Final answer:
The maximum mass of water that could be produced from the reaction of 20.0 g of butane and 37.9 g of oxygen is 16.43 g. Oxygen is the limiting reagent in this reaction. The result is based on the stoichiometry of the balanced equation and considering the significant digits of the initial data.
Step-by-step explanation:
When considering the reaction between gaseous butane (CH3CH2CH2CH3) and gaseous oxygen (O2) to produce gaseous carbon dioxide (CO2) and gaseous water (H2O), we identify the limiting reagent to determine the maximum mass of water produced. The balanced chemical equation for the combustion of butane is:
C4H10(g) + 13/2 O2(g) → 4 CO2(g) + 5 H2O(g)
To find the maximum mass of water that can be formed, we first calculate the moles of butane and oxygen. Using the molar masses (butane: 58.12 g/mol, oxygen: 32.00 g/mol), we determine:
- For 20.0 g butane: 20.0 g / 58.12 g/mol = 0.344 moles of butane
- For 37.9 g oxygen: 37.9 g / 32.00 g/mol = 1.184 moles of oxygen
Using the stoichiometry of the balanced equation, 1 mole of butane reacts with 13/2 moles of oxygen. Thus, 0.344 moles of butane would require 0.344 × (13/2) = 2.236 moles of oxygen, which exceeds the available oxygen. Hence, oxygen is the limiting reagent.

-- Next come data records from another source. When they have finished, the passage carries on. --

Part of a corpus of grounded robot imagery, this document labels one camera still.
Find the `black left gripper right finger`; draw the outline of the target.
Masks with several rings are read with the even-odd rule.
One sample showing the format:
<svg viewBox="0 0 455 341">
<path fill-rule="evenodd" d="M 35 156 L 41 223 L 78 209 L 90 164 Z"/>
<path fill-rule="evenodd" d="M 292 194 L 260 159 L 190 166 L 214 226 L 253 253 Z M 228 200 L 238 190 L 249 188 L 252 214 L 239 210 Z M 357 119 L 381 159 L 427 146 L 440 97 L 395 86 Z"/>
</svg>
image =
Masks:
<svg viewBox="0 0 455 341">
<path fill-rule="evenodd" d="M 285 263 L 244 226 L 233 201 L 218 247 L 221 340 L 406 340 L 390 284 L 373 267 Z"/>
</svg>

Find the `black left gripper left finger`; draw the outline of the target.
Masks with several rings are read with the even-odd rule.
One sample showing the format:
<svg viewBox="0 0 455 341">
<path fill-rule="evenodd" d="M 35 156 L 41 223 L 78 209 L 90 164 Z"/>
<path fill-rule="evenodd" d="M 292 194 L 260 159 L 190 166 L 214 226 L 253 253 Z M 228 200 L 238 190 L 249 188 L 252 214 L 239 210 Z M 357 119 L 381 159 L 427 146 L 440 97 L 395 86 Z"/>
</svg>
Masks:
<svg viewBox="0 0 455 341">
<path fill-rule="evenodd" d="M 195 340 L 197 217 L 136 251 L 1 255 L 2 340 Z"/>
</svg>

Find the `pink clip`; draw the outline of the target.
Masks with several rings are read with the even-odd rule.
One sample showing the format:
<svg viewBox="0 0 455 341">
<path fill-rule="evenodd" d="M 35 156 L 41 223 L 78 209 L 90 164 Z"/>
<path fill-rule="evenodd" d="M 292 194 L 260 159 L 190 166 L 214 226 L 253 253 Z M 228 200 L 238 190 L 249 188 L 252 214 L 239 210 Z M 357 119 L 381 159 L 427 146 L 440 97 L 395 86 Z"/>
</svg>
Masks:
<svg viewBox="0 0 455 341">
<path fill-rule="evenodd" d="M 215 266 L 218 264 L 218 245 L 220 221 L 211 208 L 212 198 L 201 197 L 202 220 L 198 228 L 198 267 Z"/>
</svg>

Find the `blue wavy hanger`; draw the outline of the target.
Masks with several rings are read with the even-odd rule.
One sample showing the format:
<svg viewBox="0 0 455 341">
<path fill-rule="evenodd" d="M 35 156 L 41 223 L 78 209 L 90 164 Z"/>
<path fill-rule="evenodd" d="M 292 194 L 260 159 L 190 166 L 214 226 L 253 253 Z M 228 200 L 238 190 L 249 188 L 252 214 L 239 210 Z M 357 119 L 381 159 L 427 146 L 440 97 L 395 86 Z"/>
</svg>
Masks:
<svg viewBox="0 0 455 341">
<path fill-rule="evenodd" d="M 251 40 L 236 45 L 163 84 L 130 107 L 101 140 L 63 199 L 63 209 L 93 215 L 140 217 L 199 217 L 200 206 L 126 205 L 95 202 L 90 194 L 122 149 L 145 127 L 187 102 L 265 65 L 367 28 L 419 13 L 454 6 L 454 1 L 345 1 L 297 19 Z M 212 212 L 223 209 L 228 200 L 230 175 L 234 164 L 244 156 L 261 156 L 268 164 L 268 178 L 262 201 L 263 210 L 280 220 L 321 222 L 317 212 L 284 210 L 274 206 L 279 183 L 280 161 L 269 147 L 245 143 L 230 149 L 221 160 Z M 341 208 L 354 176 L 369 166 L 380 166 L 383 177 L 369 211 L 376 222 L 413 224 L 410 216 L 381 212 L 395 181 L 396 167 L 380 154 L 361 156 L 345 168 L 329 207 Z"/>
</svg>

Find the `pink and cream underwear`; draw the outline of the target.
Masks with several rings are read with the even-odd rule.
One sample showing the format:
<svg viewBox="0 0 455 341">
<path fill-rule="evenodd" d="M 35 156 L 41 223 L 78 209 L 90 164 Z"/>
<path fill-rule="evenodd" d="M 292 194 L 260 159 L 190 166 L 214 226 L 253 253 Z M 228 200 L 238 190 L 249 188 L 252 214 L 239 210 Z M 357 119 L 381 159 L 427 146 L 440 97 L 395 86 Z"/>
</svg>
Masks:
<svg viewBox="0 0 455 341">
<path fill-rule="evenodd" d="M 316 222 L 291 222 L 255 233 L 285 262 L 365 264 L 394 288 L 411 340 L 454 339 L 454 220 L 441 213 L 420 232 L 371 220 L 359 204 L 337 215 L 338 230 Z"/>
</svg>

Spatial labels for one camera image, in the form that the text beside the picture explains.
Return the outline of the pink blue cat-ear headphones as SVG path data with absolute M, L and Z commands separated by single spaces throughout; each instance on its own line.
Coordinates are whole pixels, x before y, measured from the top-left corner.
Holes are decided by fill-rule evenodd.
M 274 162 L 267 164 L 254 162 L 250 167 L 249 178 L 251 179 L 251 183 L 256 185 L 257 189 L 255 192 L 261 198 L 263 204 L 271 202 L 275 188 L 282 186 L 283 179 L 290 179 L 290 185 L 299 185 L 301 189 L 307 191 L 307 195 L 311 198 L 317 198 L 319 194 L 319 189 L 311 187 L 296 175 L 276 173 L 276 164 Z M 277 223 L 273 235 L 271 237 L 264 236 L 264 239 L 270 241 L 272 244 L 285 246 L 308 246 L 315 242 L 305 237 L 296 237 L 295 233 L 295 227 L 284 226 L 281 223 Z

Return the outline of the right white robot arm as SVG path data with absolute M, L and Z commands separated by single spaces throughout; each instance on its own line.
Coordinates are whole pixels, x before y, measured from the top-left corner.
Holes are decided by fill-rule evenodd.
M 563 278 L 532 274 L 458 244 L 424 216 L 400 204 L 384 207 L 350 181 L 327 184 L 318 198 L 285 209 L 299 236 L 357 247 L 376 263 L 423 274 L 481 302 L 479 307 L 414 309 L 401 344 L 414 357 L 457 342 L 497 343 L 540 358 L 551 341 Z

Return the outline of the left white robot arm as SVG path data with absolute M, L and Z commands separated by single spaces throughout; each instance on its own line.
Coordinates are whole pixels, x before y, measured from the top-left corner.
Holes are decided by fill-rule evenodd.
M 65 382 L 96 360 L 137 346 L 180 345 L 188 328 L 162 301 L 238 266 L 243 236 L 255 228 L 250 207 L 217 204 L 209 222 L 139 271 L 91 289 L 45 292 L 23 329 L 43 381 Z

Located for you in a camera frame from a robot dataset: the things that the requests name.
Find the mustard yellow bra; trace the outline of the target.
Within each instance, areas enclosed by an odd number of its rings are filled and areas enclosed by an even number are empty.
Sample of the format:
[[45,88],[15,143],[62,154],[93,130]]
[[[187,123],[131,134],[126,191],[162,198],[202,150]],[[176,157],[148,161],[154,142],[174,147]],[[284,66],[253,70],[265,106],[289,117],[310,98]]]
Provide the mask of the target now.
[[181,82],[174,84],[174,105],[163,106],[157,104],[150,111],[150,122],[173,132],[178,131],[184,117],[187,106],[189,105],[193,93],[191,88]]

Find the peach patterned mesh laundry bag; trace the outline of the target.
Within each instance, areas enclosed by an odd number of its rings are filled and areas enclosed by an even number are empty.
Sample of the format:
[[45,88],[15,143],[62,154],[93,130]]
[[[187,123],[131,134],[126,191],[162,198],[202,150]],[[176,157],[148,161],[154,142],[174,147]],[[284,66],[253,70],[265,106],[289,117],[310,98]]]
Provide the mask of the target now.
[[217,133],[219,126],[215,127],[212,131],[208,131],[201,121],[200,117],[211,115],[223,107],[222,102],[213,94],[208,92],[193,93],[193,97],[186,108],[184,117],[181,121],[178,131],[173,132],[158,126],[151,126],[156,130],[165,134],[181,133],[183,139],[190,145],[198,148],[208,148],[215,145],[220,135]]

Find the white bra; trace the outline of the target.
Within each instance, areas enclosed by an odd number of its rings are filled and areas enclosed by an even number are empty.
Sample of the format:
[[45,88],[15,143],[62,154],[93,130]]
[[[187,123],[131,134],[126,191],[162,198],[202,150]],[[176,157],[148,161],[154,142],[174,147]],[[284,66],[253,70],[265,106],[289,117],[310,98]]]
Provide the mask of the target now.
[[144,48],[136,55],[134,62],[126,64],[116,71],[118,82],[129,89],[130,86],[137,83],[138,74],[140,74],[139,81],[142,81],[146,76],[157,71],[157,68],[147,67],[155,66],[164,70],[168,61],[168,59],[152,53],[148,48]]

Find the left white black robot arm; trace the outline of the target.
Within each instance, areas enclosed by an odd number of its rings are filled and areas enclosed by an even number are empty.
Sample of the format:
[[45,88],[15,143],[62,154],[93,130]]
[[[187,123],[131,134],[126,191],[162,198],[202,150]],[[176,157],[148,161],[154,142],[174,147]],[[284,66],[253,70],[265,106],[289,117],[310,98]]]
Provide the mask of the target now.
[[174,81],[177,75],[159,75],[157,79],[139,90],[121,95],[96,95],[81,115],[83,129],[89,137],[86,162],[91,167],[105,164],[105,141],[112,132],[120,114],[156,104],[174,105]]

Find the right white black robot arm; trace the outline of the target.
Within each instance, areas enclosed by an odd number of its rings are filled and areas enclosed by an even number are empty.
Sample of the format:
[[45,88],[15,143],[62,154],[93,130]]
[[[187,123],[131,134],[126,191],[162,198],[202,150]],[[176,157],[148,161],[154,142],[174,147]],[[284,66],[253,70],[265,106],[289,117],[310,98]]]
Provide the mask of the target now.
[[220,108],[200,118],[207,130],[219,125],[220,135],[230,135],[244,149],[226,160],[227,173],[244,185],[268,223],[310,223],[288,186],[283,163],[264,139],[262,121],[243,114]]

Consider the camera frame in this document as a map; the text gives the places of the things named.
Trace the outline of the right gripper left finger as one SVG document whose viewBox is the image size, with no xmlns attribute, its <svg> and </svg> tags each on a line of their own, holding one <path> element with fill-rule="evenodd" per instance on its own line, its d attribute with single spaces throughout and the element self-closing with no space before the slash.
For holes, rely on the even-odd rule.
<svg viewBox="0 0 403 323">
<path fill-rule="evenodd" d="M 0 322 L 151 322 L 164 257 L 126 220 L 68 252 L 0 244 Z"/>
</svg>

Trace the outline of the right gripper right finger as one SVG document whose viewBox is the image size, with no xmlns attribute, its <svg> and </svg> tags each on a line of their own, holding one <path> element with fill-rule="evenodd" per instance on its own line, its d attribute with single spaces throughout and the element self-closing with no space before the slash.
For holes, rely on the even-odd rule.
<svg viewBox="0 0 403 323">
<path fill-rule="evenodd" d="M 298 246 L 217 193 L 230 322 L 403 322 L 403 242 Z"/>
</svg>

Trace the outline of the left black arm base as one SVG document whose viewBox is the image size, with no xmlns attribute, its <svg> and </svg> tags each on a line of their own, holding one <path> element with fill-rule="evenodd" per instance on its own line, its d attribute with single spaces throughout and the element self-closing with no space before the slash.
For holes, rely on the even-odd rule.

Now, since 13/2 moles of oxygen produce 5 moles of water, we calculate the moles of water produced by 1.184 moles of oxygen:
1.184 moles O2 × (5 moles H2O / (13/2) moles O2) = 0.912 moles H2O
Converting moles of water to mass:
0.912 moles H2O × 18.02 g/mol = 16.43 g of H2O
Therefore, the maximum mass of water that could be produced is 16.43 g, with the amount of significant digits reflecting the precision of the given data.